The package costs between $40 billion and $50 billion, and CAPRI proposed that half the budget be funded from the National Health Fund and the National Housing Trust.

The remainder is to be funded by the fiscal dividend to be earned from instituting policies that foster inclusive growth coupled with the eradication of tax exemptions on basic consumption items.

CAPRI lead researcher Monique Graham shared that the National Health Fund (NHF) is ineffective as a social protection policy as 90 per cent of beneficiaries are not below the poverty line.

Marva Mills, a fruit and vegetable vendor, was recently diagnosed with hypertension and diabetes.

“When I go to the pharmacy, if I have the money, I fill the prescription. If I don’t, I buy half of it and buy the other half a next time,” the 45-year-old said, adding that she visits a private doctor.

Mills does not own an NHF card, which helps beneficiaries to pay for a select list of prescription drugs for the treatment of 17 chronic illnesses, and for which there is no age restriction.

Only 48 per cent of Jamaicans with chronic illnesses benefit from the NHF.

“I wouldn’t apply for a card cause I don’t like handouts. I’m a woman that works, and once I can work, I finance myself,” Mills told The Gleaner.

Dermott Haughton does not suffer from any of the 17 illnesses covered by the card but said he would not hesitate to apply if it becomes an eventuality.

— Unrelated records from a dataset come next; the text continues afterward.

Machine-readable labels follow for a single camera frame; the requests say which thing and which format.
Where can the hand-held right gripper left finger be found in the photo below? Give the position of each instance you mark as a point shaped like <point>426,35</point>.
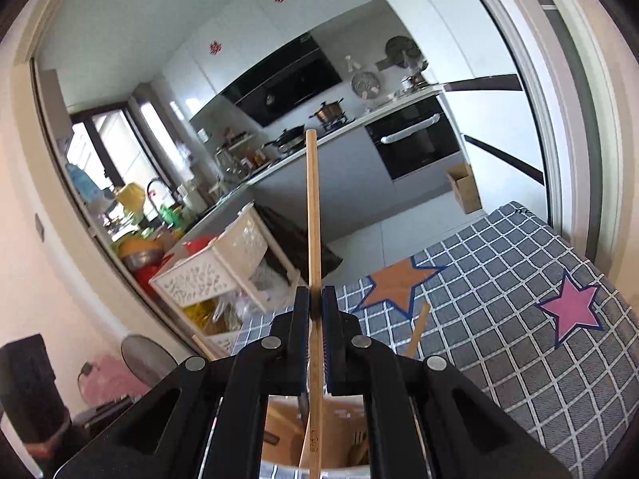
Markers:
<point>305,339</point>

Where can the black bag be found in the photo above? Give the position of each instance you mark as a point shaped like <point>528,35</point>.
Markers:
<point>299,249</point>

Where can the cream perforated storage cart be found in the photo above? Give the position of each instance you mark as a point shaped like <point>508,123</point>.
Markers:
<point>199,269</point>

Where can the curved kitchen faucet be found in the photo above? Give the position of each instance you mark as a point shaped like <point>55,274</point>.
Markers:
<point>155,189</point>

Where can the glass jar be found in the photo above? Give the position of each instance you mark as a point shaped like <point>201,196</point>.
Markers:
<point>227,162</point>

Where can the kitchen counter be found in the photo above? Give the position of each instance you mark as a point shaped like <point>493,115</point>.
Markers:
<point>324,184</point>

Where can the round black pan lid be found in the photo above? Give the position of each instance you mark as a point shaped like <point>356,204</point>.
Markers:
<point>402,50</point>

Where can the white refrigerator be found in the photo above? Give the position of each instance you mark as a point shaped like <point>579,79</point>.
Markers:
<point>449,35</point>

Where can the cream utensil holder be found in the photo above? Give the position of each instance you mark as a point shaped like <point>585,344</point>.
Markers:
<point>339,429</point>

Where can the white wall cabinets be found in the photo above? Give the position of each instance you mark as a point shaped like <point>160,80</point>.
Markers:
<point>239,40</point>

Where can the round metal steamer rack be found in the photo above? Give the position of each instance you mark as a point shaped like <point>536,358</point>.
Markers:
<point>365,85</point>

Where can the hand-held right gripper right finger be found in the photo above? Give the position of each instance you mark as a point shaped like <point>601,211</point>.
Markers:
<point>327,339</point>

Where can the pink chair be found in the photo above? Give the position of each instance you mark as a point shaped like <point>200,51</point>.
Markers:
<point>107,376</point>

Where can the long wooden chopstick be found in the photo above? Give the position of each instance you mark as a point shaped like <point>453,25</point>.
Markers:
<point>313,209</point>

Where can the cardboard box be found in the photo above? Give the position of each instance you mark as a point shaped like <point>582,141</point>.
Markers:
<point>465,189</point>

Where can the black built-in oven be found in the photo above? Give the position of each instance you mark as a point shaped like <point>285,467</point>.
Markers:
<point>414,139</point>

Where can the black range hood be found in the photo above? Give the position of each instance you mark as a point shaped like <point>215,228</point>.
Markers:
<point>289,85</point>

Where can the dark textured object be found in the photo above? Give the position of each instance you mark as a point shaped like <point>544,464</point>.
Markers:
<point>30,389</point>

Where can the copper cooking pot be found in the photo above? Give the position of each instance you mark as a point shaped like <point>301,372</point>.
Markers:
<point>329,112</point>

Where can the black wok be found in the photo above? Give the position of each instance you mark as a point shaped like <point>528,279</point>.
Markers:
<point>287,139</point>

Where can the yellow cloth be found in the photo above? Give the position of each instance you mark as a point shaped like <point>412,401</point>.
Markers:
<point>131,198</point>

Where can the blue plastic bag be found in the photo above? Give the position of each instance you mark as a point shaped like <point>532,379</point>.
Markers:
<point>85,184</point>

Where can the short wooden chopstick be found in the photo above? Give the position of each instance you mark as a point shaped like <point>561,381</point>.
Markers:
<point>418,329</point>

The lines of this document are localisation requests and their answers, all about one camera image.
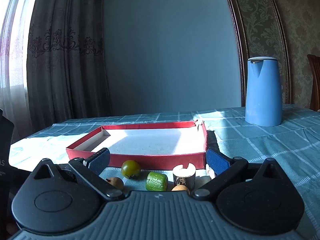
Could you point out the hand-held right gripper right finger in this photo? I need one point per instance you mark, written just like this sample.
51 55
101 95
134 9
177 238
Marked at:
217 163

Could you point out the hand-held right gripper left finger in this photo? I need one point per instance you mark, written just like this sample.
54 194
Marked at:
100 160

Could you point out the green tomato with dark calyx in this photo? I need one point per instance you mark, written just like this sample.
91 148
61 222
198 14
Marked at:
130 167

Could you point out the dark purple fruit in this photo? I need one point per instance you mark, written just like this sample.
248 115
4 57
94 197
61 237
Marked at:
183 173

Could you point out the red shallow cardboard box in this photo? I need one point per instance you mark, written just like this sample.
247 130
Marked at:
150 158

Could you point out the green cucumber piece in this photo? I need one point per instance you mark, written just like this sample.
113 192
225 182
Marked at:
156 182

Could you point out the blue checked tablecloth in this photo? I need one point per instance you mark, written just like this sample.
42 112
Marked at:
262 155

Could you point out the blue electric kettle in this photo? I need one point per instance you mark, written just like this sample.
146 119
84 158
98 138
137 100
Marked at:
262 100

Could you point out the white sheer curtain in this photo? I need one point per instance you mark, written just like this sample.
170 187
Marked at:
15 55

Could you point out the brown patterned curtain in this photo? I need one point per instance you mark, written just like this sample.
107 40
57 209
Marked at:
67 67

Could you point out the wooden chair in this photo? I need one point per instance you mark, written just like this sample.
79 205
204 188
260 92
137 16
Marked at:
315 80

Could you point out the dark wooden wall trim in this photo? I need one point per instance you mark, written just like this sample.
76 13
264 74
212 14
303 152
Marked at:
242 62

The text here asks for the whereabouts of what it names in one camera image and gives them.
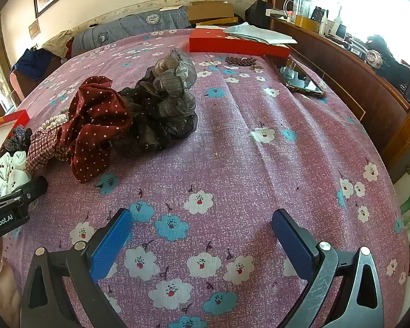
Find white dotted scrunchie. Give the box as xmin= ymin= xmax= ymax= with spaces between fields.
xmin=0 ymin=152 xmax=32 ymax=200

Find pearl bead hair tie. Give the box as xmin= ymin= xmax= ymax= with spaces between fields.
xmin=37 ymin=107 xmax=71 ymax=132

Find black sheer scrunchie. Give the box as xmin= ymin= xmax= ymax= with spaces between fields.
xmin=111 ymin=72 xmax=199 ymax=156

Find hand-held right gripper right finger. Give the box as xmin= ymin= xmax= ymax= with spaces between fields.
xmin=271 ymin=208 xmax=385 ymax=328

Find maroon sofa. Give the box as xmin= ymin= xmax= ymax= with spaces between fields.
xmin=10 ymin=68 xmax=38 ymax=107

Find grey striped organza scrunchie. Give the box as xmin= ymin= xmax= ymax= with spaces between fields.
xmin=153 ymin=48 xmax=198 ymax=118

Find yellow flat box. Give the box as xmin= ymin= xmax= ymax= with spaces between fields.
xmin=195 ymin=17 xmax=239 ymax=27

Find cardboard box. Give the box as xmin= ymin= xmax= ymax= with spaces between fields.
xmin=186 ymin=1 xmax=235 ymax=24

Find black smartphone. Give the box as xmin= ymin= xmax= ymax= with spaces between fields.
xmin=264 ymin=55 xmax=325 ymax=99

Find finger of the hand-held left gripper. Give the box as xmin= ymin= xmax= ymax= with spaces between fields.
xmin=0 ymin=176 xmax=48 ymax=210

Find beige clothes pile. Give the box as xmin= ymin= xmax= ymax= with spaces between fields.
xmin=43 ymin=30 xmax=74 ymax=58

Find blue cloth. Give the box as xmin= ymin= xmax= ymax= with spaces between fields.
xmin=15 ymin=48 xmax=52 ymax=80

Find black bag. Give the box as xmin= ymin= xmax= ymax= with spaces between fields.
xmin=245 ymin=0 xmax=272 ymax=30

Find white folded papers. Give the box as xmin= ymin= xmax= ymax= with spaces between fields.
xmin=224 ymin=22 xmax=298 ymax=46

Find red polka dot scrunchie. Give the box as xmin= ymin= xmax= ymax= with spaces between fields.
xmin=60 ymin=76 xmax=134 ymax=184

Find dark fuzzy object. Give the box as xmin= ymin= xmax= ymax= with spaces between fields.
xmin=365 ymin=35 xmax=410 ymax=87

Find red box tray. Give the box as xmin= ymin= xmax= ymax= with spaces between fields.
xmin=0 ymin=109 xmax=31 ymax=194

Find person's left hand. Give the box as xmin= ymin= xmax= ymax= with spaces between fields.
xmin=0 ymin=242 xmax=21 ymax=328

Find clear plastic pitcher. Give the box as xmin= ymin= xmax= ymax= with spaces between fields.
xmin=283 ymin=0 xmax=311 ymax=24

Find red checkered scrunchie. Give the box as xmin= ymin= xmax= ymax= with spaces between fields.
xmin=25 ymin=128 xmax=71 ymax=173

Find pink floral bedsheet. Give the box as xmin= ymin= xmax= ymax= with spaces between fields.
xmin=2 ymin=27 xmax=410 ymax=328

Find small brown box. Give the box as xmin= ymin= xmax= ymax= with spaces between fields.
xmin=299 ymin=17 xmax=320 ymax=33

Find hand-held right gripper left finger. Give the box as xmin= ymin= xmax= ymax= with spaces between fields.
xmin=20 ymin=208 xmax=134 ymax=328

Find brown leaf hair clip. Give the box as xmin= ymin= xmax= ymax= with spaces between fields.
xmin=225 ymin=55 xmax=264 ymax=71

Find wooden headboard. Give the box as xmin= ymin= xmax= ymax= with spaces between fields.
xmin=270 ymin=17 xmax=410 ymax=181

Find blue folded quilt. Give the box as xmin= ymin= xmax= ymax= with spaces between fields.
xmin=72 ymin=7 xmax=192 ymax=55

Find red box lid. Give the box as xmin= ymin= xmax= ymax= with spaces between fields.
xmin=189 ymin=27 xmax=291 ymax=58

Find black hair tie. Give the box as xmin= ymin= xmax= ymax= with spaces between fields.
xmin=5 ymin=126 xmax=33 ymax=153

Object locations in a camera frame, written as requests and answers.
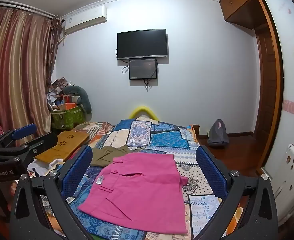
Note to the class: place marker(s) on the yellow hoop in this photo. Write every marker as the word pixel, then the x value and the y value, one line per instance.
pixel 143 108

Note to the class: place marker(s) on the white wardrobe door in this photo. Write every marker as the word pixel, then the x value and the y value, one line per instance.
pixel 289 80

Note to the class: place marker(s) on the orange box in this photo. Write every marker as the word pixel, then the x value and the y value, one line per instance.
pixel 69 100

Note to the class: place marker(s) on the grey backpack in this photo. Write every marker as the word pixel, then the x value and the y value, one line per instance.
pixel 218 135

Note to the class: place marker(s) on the striped brown curtain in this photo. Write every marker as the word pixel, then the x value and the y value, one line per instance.
pixel 19 67

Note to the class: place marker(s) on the black wall television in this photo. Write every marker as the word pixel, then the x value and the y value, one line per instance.
pixel 142 43

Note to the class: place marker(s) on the wooden bed frame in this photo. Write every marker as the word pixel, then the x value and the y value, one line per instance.
pixel 195 131

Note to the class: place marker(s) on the white air conditioner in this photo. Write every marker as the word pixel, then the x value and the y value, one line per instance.
pixel 84 20

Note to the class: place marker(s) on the wooden overhead cabinet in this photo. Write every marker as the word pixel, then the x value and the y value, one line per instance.
pixel 239 2

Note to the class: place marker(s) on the pile of clutter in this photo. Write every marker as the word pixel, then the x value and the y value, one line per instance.
pixel 57 87

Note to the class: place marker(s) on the curtain rod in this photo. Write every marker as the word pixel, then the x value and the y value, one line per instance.
pixel 24 9

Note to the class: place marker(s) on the small black monitor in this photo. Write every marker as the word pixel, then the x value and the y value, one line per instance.
pixel 142 68

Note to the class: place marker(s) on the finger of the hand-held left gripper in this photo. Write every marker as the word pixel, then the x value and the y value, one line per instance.
pixel 24 131
pixel 43 141

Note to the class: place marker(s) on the orange striped blanket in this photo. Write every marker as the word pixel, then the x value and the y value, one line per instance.
pixel 97 130

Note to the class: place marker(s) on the wooden lap desk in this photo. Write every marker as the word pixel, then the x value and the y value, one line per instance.
pixel 67 142

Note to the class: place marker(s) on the olive pants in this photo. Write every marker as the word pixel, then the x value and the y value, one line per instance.
pixel 104 155

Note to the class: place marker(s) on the white appliance with stickers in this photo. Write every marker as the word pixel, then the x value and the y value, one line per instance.
pixel 287 180

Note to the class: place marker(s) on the white cloth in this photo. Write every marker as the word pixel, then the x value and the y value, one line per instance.
pixel 45 166

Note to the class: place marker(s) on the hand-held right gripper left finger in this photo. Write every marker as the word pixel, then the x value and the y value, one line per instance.
pixel 77 171

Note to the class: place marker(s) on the pink pants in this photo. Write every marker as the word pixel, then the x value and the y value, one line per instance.
pixel 137 187

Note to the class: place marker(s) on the grey-green plush toy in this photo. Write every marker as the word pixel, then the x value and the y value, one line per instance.
pixel 79 92

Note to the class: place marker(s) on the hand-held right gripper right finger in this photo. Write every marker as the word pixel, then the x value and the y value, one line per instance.
pixel 209 172

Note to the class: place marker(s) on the blue patchwork blanket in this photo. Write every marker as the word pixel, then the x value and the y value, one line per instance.
pixel 167 140

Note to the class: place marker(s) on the green storage box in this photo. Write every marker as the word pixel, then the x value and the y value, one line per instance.
pixel 69 118

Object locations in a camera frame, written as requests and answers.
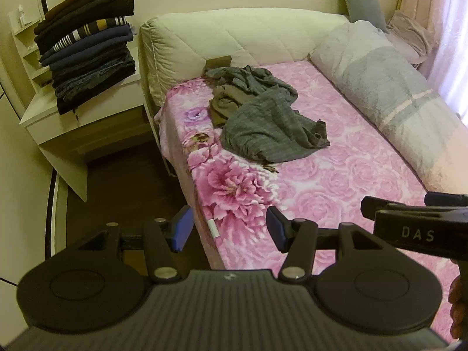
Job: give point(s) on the white dressing table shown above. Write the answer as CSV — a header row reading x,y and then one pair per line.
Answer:
x,y
91,131

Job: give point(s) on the cream padded headboard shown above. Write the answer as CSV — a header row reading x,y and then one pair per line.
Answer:
x,y
234,36

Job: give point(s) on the brown cardboard piece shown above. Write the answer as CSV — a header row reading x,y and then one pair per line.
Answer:
x,y
219,63

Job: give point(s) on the white shelf unit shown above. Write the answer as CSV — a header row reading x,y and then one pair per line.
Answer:
x,y
27,44

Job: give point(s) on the beige folded blanket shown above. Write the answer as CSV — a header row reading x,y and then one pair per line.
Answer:
x,y
409,33

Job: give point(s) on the person's right hand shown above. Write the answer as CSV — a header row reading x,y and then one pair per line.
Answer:
x,y
460,303

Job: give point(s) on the pink curtain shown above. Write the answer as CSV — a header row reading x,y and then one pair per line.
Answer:
x,y
442,25

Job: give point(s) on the olive brown garment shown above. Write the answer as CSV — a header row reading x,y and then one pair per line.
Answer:
x,y
223,104

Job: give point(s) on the grey and pink rolled comforter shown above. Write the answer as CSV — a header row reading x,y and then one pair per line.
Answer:
x,y
384,76

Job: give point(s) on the grey plaid garment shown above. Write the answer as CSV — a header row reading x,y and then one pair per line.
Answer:
x,y
270,128

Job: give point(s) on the stack of dark folded clothes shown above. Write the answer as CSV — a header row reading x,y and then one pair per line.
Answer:
x,y
87,51

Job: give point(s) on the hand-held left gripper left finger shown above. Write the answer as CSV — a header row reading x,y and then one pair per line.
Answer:
x,y
181,232

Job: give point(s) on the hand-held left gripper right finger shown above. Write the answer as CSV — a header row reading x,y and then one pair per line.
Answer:
x,y
276,232

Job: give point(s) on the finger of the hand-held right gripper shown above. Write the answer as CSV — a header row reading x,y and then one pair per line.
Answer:
x,y
380,204
446,199

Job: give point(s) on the dark grey crumpled garment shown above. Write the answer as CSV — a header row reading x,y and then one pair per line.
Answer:
x,y
252,78

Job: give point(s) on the grey cushion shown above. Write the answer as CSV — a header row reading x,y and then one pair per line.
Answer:
x,y
362,2

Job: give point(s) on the pink floral blanket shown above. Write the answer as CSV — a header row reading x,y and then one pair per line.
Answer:
x,y
329,182

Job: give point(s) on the small white bottle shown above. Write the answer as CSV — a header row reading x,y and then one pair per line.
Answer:
x,y
22,16

“My only problem is my sinus. I did my prostate test two weeks ago, and everything is good,” the 59-year-old said.

Samuel and Lurline Brown, a couple living in Grants Pen, both have hypertension but finance their healthcare by different means.

Samuel, a 77-year-old retiree, acquired a Guardian Life health card while working as an electrician at a factory.

On the other hand, Lurline, 66, has been using her NHF card to subsidise the cost of her medication.

“My doctor recommended that I get the card. It really helps me out with the pressure tablet,” she said.

CAPRI is recommending that the national health insurance plan, such as the one designed and drafted by the Ministry of Health and Wellness, be implemented.

“Medical expenses are the surest way for vulnerable households to fall into poverty and are the most difficult for an individual to mitigate against, a problem which universal, state-sponsored health insurance can alleviate,” a section of the report read.

One in eight of Jamaica’s neediest elderly is covered by PATH under a social pension.

“Only a third of the poorest 40 per cent receive an NIS pension. Given that Jamaica has an ageing population, it is very worrying that PATH and NIS seem to miss a large portion of its target,” Graham explained.

Stronger Pension

CAPRI contends that a universal pension and removal of the means-test criteria under the PATH social pension will result in a stronger pension architecture, comprising both a universal and contributory pension, the National Insurance Scheme.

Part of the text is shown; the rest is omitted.